Choosing a large value of K will lead to greater amount of execution time & underfitting. Selecting the small value of K will lead to overfitting. There is no such guaranteed way to find the best value of K.

from sklearn.metrics import accuracy_score
for K in range(25):
K_value = K+1
neigh = KNeighborsClassifier(n_neighbors = K_value)
neigh.fit(X_train, y_train)
y_pred = neigh.predict(X_test)
print("Accuracy is ", accuracy_score(y_test,y_pred)*100,"% for K-Value:",K_value)
('Accuracy is ', 83.62235067437379, '% for K-Value:', 1)
('Accuracy is ', 80.15414258188824, '% for K-Value:', 2)
('Accuracy is ', 89.21001926782274, '% for K-Value:', 3)
('Accuracy is ', 88.82466281310212, '% for K-Value:', 4)
('Accuracy is ', 93.83429672447014, '% for K-Value:', 5)
('Accuracy is ', 92.8709055876686, '% for K-Value:', 6)
('Accuracy is ', 92.8709055876686, '% for K-Value:', 7)
('Accuracy is ', 89.78805394990366, '% for K-Value:', 8)
('Accuracy is ', 90.94412331406551, '% for K-Value:', 9)
('Accuracy is ', 88.82466281310212, '% for K-Value:', 10)
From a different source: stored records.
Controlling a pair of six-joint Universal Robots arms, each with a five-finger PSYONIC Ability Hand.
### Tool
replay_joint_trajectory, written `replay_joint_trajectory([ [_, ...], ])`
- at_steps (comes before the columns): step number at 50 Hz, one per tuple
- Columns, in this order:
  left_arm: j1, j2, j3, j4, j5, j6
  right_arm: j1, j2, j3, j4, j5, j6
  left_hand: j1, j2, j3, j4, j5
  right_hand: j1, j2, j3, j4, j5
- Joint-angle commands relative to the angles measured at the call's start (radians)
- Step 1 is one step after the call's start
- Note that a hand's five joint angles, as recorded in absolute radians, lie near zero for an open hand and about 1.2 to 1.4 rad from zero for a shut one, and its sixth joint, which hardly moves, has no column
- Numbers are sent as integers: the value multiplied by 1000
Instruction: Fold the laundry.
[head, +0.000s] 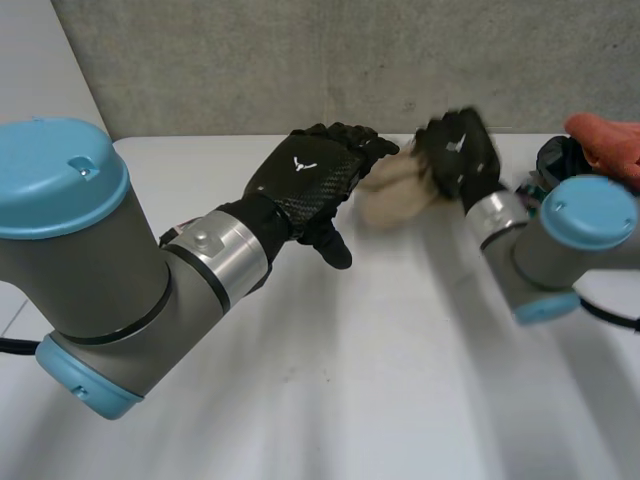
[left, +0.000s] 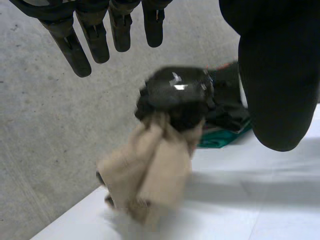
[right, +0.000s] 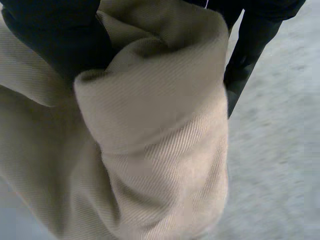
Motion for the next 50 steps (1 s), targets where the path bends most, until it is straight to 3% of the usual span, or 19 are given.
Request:
replay_joint_trajectory([
  [1,4,12,3,2,-1,0,-96,-45,-117,-111,-67,183,38,32,27,31,5,369,255,253,195,302],
  [18,2,12,0,3,-1,0,-515,-18,-392,-191,-98,527,38,32,27,31,5,369,255,253,195,302],
  [22,1,12,0,3,-1,0,-615,57,-418,-203,-163,648,38,32,27,31,5,369,255,253,195,302],
  [28,-7,12,0,9,2,-26,-728,184,-340,-323,-353,770,33,26,21,25,-1,369,255,253,195,302],
  [35,-33,18,-3,18,14,-77,-770,238,-228,-372,-464,784,24,17,12,16,-10,369,255,253,195,302],
  [42,-39,37,-5,18,13,-80,-776,254,-185,-415,-516,783,18,11,6,10,-16,369,255,253,195,302],
  [50,-48,38,-6,18,13,-80,-776,257,-165,-410,-510,757,21,14,9,13,-13,369,255,253,195,302],
])
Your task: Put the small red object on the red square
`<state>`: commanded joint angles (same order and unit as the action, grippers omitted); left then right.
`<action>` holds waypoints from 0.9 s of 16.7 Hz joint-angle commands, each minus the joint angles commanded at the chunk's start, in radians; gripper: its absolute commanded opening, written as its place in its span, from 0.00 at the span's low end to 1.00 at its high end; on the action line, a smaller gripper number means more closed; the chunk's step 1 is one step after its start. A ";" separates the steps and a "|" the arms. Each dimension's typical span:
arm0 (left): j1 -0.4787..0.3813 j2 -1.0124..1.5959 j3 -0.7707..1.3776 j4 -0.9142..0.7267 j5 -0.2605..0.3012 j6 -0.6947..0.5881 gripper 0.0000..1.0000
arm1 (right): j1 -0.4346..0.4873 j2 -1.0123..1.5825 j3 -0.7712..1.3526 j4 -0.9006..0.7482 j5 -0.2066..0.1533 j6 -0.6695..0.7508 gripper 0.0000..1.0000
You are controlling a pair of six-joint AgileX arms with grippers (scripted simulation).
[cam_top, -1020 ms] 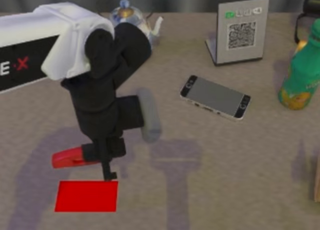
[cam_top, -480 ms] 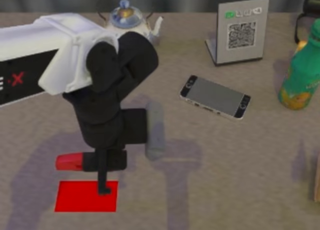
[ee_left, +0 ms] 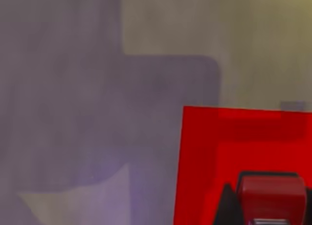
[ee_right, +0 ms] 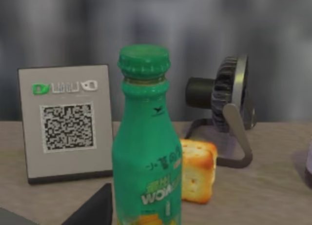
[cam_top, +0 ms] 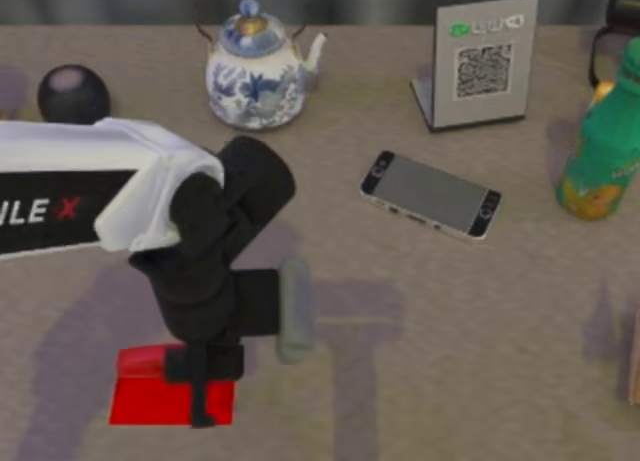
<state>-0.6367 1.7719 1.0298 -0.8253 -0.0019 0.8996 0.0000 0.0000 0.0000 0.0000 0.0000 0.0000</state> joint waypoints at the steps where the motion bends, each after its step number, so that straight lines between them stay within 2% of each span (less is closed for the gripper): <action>1: 0.006 0.010 -0.030 0.041 0.000 0.008 0.00 | 0.000 0.000 0.000 0.000 0.000 0.000 1.00; 4: 0.016 0.025 -0.080 0.102 -0.001 0.021 0.00 | 0.000 0.000 0.000 0.000 0.000 0.000 1.00; 8: 0.016 0.025 -0.081 0.103 -0.001 0.022 0.00 | 0.000 0.000 0.000 0.000 0.000 0.000 1.00; 15: 0.016 0.025 -0.081 0.103 -0.001 0.022 0.53 | 0.000 0.000 0.000 0.000 0.000 0.000 1.00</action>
<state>-0.6209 1.7971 0.9487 -0.7222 -0.0031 0.9212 0.0000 0.0000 0.0000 0.0000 0.0000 0.0000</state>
('Accuracy is ', 89.40269749518305, '% for K-Value:', 11)
('Accuracy is ', 88.6319845857418, '% for K-Value:', 12)
('Accuracy is ', 88.82466281310212, '% for K-Value:', 13)
('Accuracy is ', 89.01734104046243, '% for K-Value:', 14)
('Accuracy is ', 89.78805394990366, '% for K-Value:', 15)
('Accuracy is ', 88.6319845857418, '% for K-Value:', 16)
('Accuracy is ', 88.82466281310212, '% for K-Value:', 17)
('Accuracy is ', 88.4393063583815, '% for K-Value:', 18)
('Accuracy is ', 88.6319845857418, '% for K-Value:', 19)
('Accuracy is ', 88.6319845857418, '% for K-Value:', 20)
('Accuracy is ', 88.2466281310212, '% for K-Value:', 21)
('Accuracy is ', 89.01734104046243, '% for K-Value:', 22)
('Accuracy is ', 89.21001926782274, '% for K-Value:', 23)
('Accuracy is ', 89.01734104046243, '% for K-Value:', 24)
('Accuracy is ', 89.59537572254335, '% for K-Value:', 25)

It shows that we are getting 93.83% accuracy on K = 5. Hence we are considering K =5 for this tutorial.